Valentine’s Day is a cliché for many in a culturally diverse nation-state like India. On one hand, due to its religious diversity, people worship different deities, but, simultaneously for a capitalism induced society, people also follow a century old pagan practice that blended into the mainstream religious practices of the west. The Roman festival of Lupercalia – an event and date that became synonymous with ‘love’ – was celebrated to promote fertility in women. But its barbaric acts where women had to voluntarily subject themselves to whippings from men believing it would help infertility remains definitely un-romantic.
Keeping aside the origin of V-Day, the celebrations also revives fresh memories of one’s childhood or even adulthood, where families, spouses, partners, neighbours, and friends have been celebrating togetherness on many occasions across different seasons.
February marks the farewell of the winters in India and is the onset of the blooming spring. Right after the English New Year, to observe the fecund season and end of the winter solstice, the harvest festival of Makar Sankranti is celebrated across the country. In Assam, Magh Bihu is observed for the harvesting of the winter crops.
The season itself begins with festivities. This is also a season of weddings, picnics, vacays, or even weekend getaways. Perhaps, the blossoming of flowers, make the minds of people also spring-like. Some express their love through priceless gifts, some find a way through gastronomy, and some believe in celebrating by just spending some quality time together. Each of these expression has a commonality of celebrating togetherness. After all, what is love but an extension of a union of two or more beings in any form of relationship?

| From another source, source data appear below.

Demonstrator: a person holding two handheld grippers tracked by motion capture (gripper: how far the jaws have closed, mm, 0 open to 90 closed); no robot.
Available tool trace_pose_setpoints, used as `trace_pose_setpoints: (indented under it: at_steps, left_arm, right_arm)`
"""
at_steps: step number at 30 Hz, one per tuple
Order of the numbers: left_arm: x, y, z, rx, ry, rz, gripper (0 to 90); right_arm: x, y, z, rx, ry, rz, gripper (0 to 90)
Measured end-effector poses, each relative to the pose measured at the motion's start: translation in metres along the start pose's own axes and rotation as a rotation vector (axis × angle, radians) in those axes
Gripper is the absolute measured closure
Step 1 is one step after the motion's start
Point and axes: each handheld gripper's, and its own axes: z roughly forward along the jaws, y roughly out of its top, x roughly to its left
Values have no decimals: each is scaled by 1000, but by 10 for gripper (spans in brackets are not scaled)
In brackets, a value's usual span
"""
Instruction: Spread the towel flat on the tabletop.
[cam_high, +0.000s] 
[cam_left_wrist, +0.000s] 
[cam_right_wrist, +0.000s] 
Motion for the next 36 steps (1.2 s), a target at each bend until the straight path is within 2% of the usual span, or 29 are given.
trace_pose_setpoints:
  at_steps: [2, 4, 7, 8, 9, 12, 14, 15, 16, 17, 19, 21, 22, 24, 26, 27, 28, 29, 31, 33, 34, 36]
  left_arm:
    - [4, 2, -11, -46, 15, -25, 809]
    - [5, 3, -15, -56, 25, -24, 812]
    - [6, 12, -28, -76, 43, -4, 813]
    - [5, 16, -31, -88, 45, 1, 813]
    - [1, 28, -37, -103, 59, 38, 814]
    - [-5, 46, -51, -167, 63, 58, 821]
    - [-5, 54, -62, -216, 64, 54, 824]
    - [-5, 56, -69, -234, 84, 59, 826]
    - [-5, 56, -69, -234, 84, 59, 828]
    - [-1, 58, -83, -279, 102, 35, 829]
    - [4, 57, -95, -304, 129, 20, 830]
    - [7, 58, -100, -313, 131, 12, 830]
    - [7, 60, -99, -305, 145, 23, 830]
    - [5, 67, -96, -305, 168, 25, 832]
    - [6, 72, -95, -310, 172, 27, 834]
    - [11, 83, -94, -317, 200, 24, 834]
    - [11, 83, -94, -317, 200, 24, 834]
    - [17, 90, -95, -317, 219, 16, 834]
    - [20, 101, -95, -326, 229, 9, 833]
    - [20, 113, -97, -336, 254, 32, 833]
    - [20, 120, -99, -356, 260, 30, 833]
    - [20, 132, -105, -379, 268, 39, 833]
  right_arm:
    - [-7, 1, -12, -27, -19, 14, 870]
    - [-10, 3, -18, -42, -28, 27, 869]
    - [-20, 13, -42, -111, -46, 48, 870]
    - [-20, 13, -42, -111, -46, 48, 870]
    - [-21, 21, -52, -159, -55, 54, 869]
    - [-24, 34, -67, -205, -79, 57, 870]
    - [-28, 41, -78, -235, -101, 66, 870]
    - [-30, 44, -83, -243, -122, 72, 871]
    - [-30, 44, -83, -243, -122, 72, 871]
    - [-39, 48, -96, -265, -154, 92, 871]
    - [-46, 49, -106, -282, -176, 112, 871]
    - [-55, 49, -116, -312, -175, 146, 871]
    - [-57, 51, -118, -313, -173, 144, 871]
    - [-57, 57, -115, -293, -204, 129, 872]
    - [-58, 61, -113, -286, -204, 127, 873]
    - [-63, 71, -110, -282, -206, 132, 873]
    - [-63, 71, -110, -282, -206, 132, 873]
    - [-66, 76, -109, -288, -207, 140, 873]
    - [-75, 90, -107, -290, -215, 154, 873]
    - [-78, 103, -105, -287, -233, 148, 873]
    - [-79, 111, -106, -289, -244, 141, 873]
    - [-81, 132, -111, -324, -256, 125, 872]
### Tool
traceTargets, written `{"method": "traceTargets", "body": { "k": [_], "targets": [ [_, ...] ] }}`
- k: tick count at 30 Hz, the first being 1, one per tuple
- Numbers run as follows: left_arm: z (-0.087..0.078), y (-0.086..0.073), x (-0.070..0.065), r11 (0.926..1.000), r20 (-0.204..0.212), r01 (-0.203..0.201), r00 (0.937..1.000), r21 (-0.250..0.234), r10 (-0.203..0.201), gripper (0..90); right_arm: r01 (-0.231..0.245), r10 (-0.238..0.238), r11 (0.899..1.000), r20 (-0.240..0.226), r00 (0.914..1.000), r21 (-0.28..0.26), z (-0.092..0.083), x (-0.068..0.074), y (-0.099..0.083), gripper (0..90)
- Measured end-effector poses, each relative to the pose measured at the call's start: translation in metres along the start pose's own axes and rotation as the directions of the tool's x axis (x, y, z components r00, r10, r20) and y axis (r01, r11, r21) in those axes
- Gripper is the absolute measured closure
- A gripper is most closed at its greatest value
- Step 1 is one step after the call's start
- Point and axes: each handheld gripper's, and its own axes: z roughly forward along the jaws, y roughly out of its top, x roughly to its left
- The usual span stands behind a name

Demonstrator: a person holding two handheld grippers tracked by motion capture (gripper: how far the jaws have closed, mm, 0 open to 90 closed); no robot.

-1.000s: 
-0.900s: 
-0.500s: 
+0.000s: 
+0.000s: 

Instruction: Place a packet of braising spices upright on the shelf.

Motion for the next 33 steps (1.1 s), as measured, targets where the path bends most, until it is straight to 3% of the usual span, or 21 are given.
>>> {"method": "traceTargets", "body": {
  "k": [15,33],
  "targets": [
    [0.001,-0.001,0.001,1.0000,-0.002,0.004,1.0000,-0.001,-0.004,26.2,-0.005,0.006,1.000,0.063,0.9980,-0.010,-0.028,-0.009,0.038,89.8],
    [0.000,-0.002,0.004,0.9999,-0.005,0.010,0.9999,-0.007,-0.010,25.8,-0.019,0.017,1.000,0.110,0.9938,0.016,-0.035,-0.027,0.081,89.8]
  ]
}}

Nearly over two decades of celebrating Valentine ’s Day in the country, should and can love and togetherness be labeled and restricted to a single day? Is a single day, week or a month enough to exchanging Dopamine? Or is it reflected everyday in the little things people do for each other? Or is it just a spring-thing, where we are gleeful and seek and give affection and love?
Can it also be that Valentine’s Day is a mere manifestation of visual representation coded with messages of receiving messages in myriad ways? A country that has been a victim of cultural imperialism has it also given in to the market driven consumerism that commodifies love through grandiose presentations.
Building bonds and enhancing them is the effort made to sustain the togetherness. Can it be exclusively be confined to only one day, or does love bloom across all the seasons of the sun?